In de eerste helft van 2020 kreeg een op de twaalf kinderen en jongeren tot 23 jaar jeugdzorg. Dit blijkt uit voorlopige cijfers van het CBS. De cijfers laten een daling van 6 procent zien ten opzichte van dezelfde periode in 2019. De daling zal in de definitieve cijfers waarschijnlijk minder sterk zijn.
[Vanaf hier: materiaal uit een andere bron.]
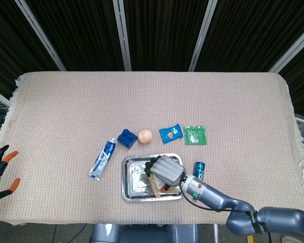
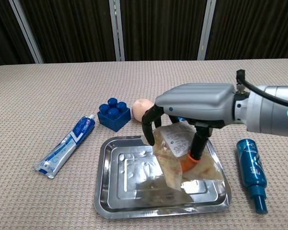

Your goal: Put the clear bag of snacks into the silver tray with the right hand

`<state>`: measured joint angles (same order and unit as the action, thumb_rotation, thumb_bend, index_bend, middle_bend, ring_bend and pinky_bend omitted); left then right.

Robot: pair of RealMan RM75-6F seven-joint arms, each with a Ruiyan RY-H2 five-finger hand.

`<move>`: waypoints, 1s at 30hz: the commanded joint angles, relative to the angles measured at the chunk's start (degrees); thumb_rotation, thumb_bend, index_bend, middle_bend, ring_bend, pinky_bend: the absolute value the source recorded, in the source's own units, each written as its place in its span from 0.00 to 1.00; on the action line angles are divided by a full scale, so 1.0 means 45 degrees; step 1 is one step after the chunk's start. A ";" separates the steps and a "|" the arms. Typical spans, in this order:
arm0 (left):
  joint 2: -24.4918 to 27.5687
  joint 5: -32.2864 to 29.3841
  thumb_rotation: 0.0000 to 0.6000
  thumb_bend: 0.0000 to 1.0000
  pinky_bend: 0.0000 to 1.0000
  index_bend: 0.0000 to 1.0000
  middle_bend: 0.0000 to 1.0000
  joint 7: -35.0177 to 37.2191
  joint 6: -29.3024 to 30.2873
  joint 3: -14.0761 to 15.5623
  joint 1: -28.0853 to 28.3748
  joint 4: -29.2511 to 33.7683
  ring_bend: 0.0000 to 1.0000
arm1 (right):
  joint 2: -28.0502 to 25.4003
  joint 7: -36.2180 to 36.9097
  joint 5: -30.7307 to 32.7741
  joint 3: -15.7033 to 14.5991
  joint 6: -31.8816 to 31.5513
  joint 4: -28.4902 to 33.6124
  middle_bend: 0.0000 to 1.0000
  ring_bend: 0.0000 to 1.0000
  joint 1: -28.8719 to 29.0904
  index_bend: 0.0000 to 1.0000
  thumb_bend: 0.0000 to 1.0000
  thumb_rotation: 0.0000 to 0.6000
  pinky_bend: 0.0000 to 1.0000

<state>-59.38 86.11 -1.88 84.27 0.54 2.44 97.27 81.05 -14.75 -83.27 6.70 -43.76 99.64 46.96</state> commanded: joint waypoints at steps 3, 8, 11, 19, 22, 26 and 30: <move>-0.0021 -0.0051 1.00 0.34 0.00 0.15 0.00 0.0011 -0.0056 0.0036 -0.0023 -0.0046 0.00 | 0.0557 -0.0782 0.0859 -0.0003 0.0164 -0.0454 0.21 0.21 0.0189 0.24 0.00 1.00 0.41; -0.0046 0.0015 1.00 0.33 0.00 0.15 0.00 0.0031 -0.0003 0.0028 -0.0028 -0.0041 0.00 | 0.0614 -0.1821 0.2049 -0.0123 0.0516 -0.0318 0.00 0.00 0.0417 0.00 0.00 1.00 0.12; -0.0047 0.0007 1.00 0.34 0.00 0.15 0.00 0.0009 -0.0012 0.0021 -0.0024 -0.0034 0.00 | 0.0453 -0.2086 0.2408 -0.0123 0.0368 -0.0057 0.00 0.00 0.0433 0.00 0.00 1.00 0.02; -0.0047 0.0114 1.00 0.34 0.00 0.15 0.00 -0.0054 0.0004 -0.0021 0.0040 0.0083 0.00 | -0.1016 -0.2061 0.2580 -0.0025 -0.0703 0.0863 0.00 0.00 0.0002 0.00 0.00 1.00 0.00; -0.0035 0.0123 1.00 0.34 0.00 0.15 0.00 -0.0053 -0.0004 -0.0022 0.0049 0.0091 0.00 | -0.1836 -0.2062 0.2717 -0.0067 -0.1146 0.1089 0.00 0.00 -0.0303 0.00 0.00 1.00 0.00; -0.0065 0.0128 1.00 0.34 0.00 0.15 0.00 -0.0057 -0.0053 -0.0029 0.0085 0.0101 0.00 | -0.2759 -0.2028 0.2907 -0.0225 -0.2008 0.1149 0.00 0.00 -0.0948 0.00 0.00 1.00 0.02; -0.0121 0.0168 1.00 0.33 0.00 0.15 0.00 -0.0068 -0.0092 -0.0051 0.0143 0.0104 0.00 | -0.3149 -0.1699 0.2743 -0.0476 -0.3314 0.0936 0.02 0.00 -0.1909 0.00 0.00 1.00 0.17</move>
<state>-59.91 86.86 -2.18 83.87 0.31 3.08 97.74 68.14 -23.15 -70.64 5.42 -55.62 104.34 40.90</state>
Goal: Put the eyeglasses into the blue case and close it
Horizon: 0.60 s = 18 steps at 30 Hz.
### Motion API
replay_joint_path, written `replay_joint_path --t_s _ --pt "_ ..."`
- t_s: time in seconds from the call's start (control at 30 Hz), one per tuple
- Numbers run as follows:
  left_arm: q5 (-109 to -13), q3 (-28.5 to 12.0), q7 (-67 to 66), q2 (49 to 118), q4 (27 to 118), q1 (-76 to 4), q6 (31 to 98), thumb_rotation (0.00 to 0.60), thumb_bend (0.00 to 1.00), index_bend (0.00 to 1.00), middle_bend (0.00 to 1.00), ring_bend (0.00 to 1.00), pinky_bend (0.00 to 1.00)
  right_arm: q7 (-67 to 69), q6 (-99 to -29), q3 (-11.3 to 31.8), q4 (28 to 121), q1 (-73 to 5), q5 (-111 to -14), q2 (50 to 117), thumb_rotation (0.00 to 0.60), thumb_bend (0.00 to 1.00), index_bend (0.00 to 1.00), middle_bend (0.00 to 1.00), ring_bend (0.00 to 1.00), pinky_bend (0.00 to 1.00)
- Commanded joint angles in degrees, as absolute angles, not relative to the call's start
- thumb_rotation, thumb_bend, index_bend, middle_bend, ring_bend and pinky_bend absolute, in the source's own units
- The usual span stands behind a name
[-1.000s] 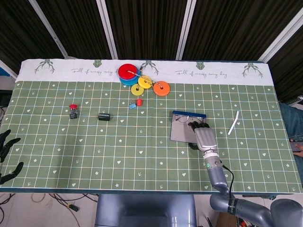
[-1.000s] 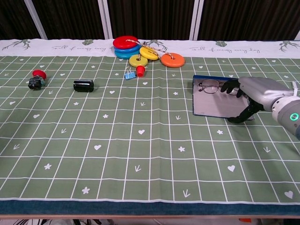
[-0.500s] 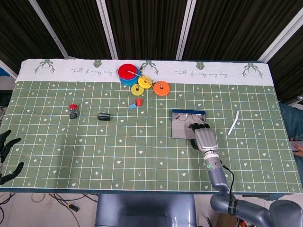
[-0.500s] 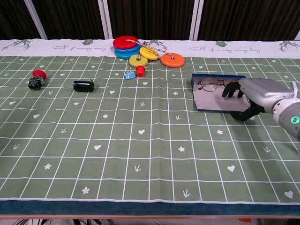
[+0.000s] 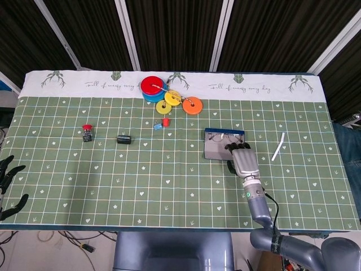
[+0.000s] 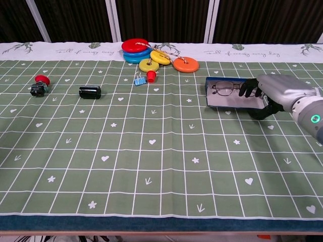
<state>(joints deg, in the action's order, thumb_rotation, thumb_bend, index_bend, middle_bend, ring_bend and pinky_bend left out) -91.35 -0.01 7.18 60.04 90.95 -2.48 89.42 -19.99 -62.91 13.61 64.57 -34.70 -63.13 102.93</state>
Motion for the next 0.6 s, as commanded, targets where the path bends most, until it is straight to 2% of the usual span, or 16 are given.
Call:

In totaal gaat het om 356 duizend kinderen en jongeren tot 23 jaar die in de eerste helft van 2020 jeugdzorg ontvingen. Onder jeugdzorg vallen jeugdhulp, jeugdhulpbescherming en jeugdreclassering. Het aantal gestarte en beëindigde jeugdzorgtrajecten is in de eerste zes maanden van 2020 fors afgenomen. Deze daling is het sterkst in de maanden april en mei, toen veel gesprekken tussen kinderen en jeugdzorgorganisaties vanwege de coronamaatregelen niet konden doorgaan.
Jongeren ouder dan 18
Jeugdzorg is met name bedoeld voor kinderen en jongeren tot 18 jaar. Jeugdreclassering is wel expliciet gericht op jongeren tot 23 jaar. Uit de cijfers blijkt dat er in de eerste helft van 2020 een toename was van het aantal 18-plussers dat gebruikmaakt van jeugdzorg. Ruim 16 duizend jongeren met jeugdzorg in het eerste halfjaar van 2020 waren 18 jaar of ouder. In 2019 waren dat er nog 14,5 duizend. De stijging is met 47 procent het sterkst in de pleegzorg.
Regionale verschillen
De cijfers tonen verder grote verschillen tussen gemeenten in het gebruik van jeugdzorg. Vooral in gemeenten in Limburg en het noordoosten van Nederland is het gebruik relatief hoog. In Noordoost-Nederland ontvangt meer dan 10 procent van de jongeren tot 23 jaar jeugdzorg. Deze regionale verschillen hebben meerdere oorzaken, zoals sociale en economische omstandigheden. Daarnaast spelen de beleidskeuzen van gemeenten een rol.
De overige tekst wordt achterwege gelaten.